Michael Nixon, who is on holiday in Tenerife with his family to celebrate his 50th birthday and is due to fly home to Newcastle on Wednesday, said "pink dust" had covered his rented apartment balcony.

He said: "It's all a bit surreal. A heavy mist came in last night followed by very strong gusty winds during the night.

"This morning we awoke to yellowish haze and strong winds.

"We ventured out but it's difficult to see with all of the sand in the air.

"We are slightly concerned that our flight home on Wednesday could be affected.

Hundreds of people are stuck waiting for flight information - BORJA SUAREZ/REUTERS

"The sky is still yellow. It's around 29C (84F) but visibility is around 200m."

Meanwhile in the UK, flights out to the Canary Islands are being delayed or cancelled due to the sandstorm.

Tim Crew, 69, had booked a holiday to Lanzarote with his family after cancelling their previous holiday to Hong Kong and Thailand because of the coronavirus outbreak.

Their BA flight out of Gatwick Airport on Sunday has been cancelled and the family has been booked into a hotel.

He said: "It's one of those things really. If no one had talked to us and if there had been obvious problems and culpability, I'd probably be quite annoyed.

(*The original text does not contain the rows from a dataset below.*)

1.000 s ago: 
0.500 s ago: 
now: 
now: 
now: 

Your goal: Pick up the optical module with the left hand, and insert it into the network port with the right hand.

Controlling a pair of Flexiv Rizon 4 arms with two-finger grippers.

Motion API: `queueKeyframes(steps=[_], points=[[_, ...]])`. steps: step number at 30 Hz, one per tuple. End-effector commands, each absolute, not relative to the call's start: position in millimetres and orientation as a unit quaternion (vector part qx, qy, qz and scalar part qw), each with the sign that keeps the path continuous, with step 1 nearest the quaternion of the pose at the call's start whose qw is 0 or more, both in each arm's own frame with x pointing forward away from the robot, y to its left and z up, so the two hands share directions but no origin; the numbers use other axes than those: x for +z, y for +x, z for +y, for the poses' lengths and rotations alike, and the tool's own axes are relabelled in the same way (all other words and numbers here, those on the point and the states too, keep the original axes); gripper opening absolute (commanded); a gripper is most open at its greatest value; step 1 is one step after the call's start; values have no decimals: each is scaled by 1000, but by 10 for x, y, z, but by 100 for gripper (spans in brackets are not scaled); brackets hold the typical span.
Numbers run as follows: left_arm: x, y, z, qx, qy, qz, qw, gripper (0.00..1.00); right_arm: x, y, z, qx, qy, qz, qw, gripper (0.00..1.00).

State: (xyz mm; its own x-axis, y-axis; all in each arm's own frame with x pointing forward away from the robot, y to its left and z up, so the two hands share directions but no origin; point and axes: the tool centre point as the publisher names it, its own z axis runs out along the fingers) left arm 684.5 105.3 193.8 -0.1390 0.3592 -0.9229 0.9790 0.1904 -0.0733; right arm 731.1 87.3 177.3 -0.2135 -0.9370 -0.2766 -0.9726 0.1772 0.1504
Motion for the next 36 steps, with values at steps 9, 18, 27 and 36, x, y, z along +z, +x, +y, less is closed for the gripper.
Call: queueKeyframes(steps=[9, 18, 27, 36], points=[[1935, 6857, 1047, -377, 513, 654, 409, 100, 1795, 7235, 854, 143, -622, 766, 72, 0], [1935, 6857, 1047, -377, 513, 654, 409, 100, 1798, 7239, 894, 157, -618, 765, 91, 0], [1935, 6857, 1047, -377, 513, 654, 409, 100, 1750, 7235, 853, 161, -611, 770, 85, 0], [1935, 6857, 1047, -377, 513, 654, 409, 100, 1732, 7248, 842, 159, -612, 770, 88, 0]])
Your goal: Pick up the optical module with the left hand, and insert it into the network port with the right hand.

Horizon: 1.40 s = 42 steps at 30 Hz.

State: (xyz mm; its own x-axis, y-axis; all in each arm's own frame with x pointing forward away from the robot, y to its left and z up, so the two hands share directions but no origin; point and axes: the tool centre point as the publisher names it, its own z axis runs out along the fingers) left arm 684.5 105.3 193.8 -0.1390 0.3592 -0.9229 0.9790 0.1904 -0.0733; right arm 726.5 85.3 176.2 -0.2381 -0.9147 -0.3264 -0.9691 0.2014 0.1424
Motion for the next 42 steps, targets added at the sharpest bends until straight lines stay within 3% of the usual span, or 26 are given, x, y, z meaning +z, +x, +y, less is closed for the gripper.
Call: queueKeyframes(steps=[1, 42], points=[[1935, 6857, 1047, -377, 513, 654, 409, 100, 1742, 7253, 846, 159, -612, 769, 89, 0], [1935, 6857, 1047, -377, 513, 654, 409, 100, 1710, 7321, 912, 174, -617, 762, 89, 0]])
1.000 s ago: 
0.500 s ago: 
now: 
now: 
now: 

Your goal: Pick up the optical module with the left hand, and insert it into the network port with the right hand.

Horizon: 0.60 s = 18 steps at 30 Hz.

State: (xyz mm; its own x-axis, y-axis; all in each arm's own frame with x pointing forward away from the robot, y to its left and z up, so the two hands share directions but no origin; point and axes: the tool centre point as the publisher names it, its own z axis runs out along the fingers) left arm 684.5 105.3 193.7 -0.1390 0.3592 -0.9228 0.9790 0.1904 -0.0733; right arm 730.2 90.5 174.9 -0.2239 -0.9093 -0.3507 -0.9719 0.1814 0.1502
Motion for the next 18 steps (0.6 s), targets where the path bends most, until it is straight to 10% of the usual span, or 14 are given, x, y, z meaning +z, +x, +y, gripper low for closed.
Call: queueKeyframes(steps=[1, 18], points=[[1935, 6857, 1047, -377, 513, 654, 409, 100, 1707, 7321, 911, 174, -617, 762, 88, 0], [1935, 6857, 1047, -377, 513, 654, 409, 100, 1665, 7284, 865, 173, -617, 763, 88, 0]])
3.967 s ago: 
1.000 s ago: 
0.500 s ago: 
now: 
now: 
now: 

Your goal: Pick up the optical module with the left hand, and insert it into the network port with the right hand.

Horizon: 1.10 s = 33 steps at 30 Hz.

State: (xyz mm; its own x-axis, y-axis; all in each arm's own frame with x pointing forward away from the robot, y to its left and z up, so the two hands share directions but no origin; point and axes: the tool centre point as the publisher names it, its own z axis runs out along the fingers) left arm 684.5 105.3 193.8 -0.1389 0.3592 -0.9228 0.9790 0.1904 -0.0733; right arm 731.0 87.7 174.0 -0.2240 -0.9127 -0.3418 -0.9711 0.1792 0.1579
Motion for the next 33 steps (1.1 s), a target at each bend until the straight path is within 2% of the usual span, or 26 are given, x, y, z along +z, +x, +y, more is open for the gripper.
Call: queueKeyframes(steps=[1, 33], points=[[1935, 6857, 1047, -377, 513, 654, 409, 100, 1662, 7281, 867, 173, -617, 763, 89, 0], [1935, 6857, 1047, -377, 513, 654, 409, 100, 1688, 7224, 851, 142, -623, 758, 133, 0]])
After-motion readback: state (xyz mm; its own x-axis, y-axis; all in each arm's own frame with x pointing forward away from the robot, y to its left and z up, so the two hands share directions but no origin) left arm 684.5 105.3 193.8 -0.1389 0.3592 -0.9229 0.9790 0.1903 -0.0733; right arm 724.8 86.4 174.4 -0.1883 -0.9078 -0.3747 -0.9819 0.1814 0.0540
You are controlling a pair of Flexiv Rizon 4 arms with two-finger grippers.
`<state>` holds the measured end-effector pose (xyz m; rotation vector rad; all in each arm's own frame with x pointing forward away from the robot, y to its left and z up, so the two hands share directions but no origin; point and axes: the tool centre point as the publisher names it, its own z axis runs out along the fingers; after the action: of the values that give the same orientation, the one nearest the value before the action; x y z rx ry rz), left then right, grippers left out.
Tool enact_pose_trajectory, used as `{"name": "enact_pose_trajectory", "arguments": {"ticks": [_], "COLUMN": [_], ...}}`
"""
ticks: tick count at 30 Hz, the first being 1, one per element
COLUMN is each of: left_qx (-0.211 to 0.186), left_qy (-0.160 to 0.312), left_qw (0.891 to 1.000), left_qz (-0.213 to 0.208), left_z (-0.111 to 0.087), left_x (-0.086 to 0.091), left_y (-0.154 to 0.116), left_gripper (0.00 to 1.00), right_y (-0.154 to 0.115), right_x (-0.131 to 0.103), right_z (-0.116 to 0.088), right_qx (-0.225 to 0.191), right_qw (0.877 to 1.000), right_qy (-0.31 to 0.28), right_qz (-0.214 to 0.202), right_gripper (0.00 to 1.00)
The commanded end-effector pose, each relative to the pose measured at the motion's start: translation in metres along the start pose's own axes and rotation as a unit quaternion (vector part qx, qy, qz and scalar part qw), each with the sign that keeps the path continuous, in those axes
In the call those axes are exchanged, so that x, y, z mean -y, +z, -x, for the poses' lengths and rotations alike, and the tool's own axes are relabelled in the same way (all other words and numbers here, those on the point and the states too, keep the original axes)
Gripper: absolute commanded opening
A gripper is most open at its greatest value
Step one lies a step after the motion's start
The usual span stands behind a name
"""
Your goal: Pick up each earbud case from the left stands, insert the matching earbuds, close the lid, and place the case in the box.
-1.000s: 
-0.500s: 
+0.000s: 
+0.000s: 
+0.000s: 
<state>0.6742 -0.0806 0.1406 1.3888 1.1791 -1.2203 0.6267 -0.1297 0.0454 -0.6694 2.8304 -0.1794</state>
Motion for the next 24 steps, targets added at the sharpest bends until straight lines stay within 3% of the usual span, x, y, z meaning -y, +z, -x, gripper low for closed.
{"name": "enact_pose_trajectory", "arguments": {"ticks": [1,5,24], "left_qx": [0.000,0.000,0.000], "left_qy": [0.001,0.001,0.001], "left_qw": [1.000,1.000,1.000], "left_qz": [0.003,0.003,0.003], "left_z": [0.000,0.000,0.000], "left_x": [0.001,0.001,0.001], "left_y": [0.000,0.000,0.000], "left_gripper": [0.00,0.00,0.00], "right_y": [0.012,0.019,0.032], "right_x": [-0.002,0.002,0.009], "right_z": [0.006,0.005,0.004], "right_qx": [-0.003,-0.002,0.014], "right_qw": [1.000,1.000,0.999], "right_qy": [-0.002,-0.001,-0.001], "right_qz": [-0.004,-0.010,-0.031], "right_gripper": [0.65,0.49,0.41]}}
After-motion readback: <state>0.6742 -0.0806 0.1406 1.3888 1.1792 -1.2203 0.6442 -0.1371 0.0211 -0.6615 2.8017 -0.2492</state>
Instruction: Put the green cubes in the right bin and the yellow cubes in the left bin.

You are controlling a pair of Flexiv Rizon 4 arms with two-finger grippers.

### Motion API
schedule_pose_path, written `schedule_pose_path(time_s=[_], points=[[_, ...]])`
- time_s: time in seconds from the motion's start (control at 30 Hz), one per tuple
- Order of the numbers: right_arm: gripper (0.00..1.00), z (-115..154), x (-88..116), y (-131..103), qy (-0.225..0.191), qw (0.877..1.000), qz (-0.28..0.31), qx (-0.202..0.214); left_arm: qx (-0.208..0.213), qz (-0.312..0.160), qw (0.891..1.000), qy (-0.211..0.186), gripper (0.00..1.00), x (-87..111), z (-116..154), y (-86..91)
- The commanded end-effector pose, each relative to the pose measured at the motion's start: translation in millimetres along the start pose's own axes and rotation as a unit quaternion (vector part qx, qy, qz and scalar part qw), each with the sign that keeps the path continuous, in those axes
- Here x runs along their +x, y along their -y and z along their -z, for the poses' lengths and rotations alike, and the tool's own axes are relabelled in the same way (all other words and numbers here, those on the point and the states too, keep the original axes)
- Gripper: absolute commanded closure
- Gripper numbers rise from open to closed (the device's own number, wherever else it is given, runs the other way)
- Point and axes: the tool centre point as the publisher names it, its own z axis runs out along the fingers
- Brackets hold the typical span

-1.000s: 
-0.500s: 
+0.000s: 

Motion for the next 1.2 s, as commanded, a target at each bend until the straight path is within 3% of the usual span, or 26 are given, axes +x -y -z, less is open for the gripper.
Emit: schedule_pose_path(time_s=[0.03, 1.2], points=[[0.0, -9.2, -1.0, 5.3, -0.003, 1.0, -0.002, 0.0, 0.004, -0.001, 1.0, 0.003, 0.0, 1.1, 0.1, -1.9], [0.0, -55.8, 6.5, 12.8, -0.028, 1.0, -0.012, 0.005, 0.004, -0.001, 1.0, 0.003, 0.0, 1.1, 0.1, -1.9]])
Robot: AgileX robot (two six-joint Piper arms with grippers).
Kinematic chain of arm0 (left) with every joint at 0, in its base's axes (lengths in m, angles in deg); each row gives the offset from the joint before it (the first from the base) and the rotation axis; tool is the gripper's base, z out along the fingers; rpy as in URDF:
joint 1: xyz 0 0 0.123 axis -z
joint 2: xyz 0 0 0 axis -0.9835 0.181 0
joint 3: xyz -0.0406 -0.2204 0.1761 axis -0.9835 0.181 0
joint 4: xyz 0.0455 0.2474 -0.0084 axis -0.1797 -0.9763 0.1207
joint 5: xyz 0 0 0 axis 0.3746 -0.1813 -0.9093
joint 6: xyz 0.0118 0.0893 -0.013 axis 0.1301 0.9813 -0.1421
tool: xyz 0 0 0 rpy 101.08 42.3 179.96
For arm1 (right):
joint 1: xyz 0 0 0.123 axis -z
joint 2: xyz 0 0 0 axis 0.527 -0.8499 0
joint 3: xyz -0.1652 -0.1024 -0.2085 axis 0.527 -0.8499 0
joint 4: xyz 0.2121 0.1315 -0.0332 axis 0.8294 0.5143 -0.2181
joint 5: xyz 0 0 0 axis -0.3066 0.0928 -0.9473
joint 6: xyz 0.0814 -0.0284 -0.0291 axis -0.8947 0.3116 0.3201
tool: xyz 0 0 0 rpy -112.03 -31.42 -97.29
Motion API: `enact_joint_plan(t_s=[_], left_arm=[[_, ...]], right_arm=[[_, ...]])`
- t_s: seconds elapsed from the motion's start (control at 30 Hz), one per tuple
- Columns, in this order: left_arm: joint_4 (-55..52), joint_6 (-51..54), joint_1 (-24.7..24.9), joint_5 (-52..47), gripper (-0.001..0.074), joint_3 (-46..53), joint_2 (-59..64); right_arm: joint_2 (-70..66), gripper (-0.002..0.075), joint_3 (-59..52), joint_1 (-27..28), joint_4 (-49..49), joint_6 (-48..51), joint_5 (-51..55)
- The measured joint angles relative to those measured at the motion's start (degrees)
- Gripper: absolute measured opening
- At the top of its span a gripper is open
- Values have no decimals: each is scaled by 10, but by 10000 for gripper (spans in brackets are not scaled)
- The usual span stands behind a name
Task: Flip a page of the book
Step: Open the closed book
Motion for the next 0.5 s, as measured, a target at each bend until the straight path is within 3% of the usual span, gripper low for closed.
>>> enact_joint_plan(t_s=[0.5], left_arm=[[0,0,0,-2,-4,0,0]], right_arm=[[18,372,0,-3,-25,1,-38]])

Firefighters tackle a blaze caused by the hot winds and dust on Tenerife - RAMON DE LA ROCHA/REX

"But everyone's done the right thing. The pilot came out a few times and told us in person and apologised, saying they had no more news at the moment and they were going to send us to a hotel.

"It's not great, it's not how I planned it, it's not what I want, but these things happen."

A spokeswoman for British Airways said: "We've been looking after our customers and have offered hotel accommodation and meal vouchers to those who were due to travel on the flight to Tenerife that has been delayed by the sandstorm.

"We're staying in regular contact with our customers and we look forward to getting them on their way tomorrow."